[Start of section]

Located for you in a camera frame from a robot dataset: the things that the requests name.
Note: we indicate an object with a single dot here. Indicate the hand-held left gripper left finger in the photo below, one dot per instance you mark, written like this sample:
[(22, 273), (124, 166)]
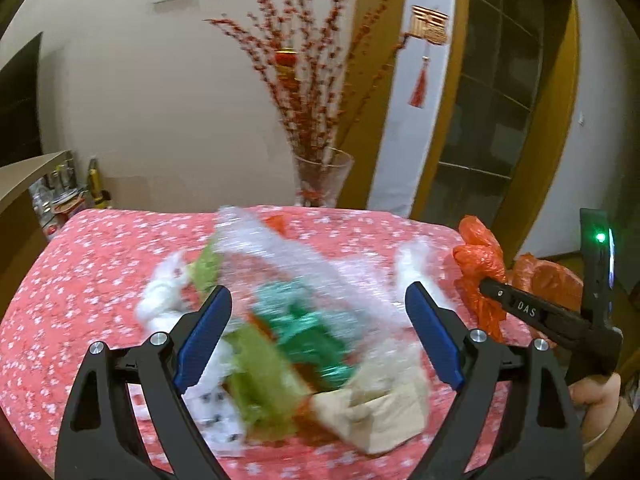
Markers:
[(205, 340)]

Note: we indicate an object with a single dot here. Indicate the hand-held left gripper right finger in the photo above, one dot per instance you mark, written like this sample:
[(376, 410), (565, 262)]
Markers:
[(432, 335)]

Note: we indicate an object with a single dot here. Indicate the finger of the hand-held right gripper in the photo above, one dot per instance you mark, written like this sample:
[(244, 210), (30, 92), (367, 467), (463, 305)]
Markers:
[(520, 306)]

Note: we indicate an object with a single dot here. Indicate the orange lined wastebasket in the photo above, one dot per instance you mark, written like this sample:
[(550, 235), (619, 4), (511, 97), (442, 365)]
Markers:
[(475, 270)]

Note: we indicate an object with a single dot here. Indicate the white tissue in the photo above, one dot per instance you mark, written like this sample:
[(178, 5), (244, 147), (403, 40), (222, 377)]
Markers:
[(160, 295)]

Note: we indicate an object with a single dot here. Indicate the olive green paper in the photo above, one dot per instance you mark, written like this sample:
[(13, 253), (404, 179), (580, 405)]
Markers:
[(260, 375)]

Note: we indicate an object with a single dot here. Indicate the white printed paper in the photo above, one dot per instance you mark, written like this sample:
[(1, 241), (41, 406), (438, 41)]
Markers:
[(215, 410)]

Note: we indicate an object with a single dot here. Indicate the green foil wrapper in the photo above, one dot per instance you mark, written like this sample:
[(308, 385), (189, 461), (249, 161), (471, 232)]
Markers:
[(295, 330)]

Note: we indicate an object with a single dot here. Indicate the brown paper bag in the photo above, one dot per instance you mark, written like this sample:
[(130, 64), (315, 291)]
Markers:
[(380, 410)]

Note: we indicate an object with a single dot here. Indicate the orange plastic bag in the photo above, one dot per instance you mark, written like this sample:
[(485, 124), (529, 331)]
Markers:
[(277, 222)]

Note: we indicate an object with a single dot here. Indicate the person's right hand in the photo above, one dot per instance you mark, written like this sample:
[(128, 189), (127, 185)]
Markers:
[(595, 397)]

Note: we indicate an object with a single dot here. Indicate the red floral tablecloth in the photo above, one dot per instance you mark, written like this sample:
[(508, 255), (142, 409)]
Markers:
[(100, 260)]

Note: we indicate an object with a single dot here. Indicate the yellow bottle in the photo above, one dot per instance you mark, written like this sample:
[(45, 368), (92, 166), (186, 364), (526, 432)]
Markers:
[(97, 185)]

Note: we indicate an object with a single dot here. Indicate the glass vase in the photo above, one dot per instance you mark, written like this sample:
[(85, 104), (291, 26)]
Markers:
[(320, 180)]

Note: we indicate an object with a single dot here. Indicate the frosted glass door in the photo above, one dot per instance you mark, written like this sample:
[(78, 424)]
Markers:
[(490, 110)]

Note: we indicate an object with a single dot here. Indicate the cluster of glass bottles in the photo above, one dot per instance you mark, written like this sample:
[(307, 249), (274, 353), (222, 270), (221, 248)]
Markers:
[(60, 195)]

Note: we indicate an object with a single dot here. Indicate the wooden cabinet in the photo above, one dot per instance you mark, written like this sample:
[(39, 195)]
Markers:
[(25, 175)]

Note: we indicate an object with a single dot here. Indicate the red blossom branches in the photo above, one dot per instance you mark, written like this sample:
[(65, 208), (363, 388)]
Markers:
[(310, 110)]

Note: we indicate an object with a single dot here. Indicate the gold ornament with red tassel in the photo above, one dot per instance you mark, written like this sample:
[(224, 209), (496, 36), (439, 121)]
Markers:
[(427, 27)]

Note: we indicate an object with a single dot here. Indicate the small red lantern ornament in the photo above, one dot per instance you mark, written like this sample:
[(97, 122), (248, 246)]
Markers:
[(285, 57)]

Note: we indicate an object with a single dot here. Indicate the black television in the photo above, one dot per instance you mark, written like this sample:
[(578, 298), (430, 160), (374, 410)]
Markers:
[(20, 110)]

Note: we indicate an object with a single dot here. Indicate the wooden door frame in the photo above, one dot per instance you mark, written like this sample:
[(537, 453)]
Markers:
[(450, 85)]

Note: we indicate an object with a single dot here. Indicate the wooden wall trim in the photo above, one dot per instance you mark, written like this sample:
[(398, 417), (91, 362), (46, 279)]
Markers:
[(370, 85)]

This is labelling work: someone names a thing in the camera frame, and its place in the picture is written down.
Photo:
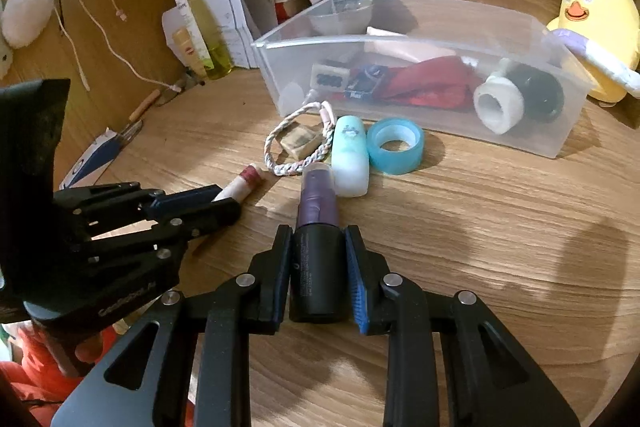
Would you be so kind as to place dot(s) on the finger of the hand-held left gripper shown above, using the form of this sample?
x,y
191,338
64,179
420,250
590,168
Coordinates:
x,y
180,199
215,214

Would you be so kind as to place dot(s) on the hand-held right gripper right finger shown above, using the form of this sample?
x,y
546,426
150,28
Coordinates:
x,y
357,292

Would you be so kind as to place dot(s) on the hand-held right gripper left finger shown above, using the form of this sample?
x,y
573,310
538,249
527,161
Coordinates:
x,y
275,287

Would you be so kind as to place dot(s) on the pink white tube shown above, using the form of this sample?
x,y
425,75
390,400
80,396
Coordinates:
x,y
235,189

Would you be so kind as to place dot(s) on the purple black bottle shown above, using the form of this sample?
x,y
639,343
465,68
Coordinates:
x,y
317,277

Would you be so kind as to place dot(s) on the clear plastic storage bin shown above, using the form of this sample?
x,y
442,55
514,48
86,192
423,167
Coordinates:
x,y
310,57

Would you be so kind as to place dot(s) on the blue box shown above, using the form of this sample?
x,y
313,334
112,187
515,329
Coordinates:
x,y
365,82

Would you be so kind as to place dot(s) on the red foil pouch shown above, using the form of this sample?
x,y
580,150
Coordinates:
x,y
430,87

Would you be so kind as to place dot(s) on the white tape roll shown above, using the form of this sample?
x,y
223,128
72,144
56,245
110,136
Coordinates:
x,y
517,107

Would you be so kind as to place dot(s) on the dark green jar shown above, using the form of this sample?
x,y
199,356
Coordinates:
x,y
540,94

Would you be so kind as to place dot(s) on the blue white packet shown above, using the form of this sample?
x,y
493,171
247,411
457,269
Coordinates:
x,y
95,157

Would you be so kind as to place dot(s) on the small beige eraser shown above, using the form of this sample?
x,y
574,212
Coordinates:
x,y
299,139

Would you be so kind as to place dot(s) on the white fluffy plush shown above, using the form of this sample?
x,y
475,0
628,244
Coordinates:
x,y
25,12

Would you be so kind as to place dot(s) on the mint green small bottle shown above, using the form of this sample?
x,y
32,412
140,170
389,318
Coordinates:
x,y
350,157

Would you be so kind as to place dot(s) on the blue tape roll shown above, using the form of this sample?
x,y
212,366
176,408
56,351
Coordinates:
x,y
395,162

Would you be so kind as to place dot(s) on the yellow tube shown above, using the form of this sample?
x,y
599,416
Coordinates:
x,y
187,49

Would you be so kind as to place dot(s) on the yellow green spray bottle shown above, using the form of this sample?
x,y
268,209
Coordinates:
x,y
210,37

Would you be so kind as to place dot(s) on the white box black pattern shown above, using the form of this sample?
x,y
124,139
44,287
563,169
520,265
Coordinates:
x,y
330,79

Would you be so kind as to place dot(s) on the white folded carton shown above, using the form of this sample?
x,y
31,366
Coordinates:
x,y
225,12

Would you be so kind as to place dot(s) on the red box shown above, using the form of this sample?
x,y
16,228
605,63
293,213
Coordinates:
x,y
290,9

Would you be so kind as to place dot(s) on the orange clothing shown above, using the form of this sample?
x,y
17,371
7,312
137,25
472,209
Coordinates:
x,y
35,372

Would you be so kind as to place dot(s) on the cream white tube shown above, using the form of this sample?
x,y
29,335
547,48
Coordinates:
x,y
410,49

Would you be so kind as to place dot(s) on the yellow chick plush toy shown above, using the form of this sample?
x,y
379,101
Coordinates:
x,y
590,7

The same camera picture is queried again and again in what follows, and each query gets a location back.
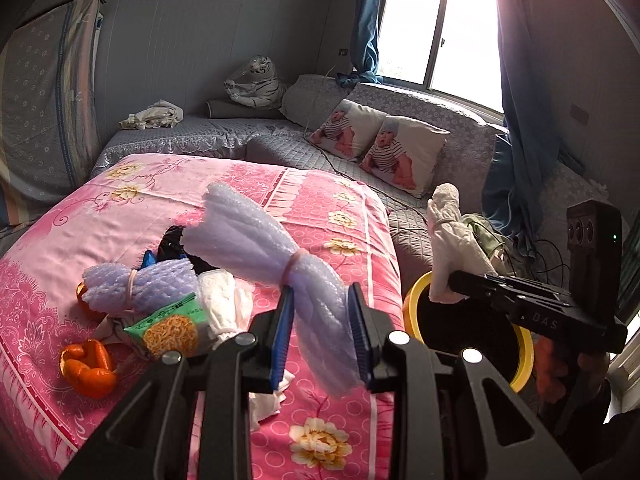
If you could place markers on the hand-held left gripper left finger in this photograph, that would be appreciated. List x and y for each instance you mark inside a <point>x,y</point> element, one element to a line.
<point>282,341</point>

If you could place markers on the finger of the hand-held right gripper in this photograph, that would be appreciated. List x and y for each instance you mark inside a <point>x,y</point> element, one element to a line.
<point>480,287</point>

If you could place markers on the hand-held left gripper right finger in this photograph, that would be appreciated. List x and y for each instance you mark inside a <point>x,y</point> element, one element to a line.
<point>359,336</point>

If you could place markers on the yellow-rimmed black bin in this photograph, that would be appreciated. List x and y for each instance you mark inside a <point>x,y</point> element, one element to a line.
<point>450,327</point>

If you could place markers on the white glove bundle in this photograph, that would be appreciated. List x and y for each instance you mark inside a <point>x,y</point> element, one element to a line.
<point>450,245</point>

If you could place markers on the white tissue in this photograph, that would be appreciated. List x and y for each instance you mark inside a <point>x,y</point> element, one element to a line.
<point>220,300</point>

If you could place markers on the green snack packet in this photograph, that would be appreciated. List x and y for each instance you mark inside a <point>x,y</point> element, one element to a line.
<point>170,330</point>

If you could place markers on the large white foam net bundle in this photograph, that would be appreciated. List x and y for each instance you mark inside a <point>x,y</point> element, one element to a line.
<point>240,235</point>

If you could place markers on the small white foam net bundle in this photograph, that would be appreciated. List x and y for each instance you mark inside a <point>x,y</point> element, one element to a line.
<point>160,285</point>

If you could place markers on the black plastic bag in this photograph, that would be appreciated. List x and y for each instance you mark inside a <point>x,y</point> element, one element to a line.
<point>172,245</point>

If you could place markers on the blue rubber glove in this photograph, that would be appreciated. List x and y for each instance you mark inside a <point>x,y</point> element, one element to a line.
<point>149,260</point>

[End of section]

* _About this task_
Please transcribe only the lines in the records above running from the line that has "the red floral" through the line that has "Indicate the yellow", both included, exactly as they appear.

* _Written answer_
Note: we indicate an object with a single dot here. Indicate the red floral tablecloth in the photo above, one dot per instance you mark, written like this sample:
[(508, 255), (142, 409)]
Markers:
[(100, 260)]

Note: we indicate an object with a single dot here. Indicate the yellow bottle in the photo above, one dot per instance you mark, written like this sample:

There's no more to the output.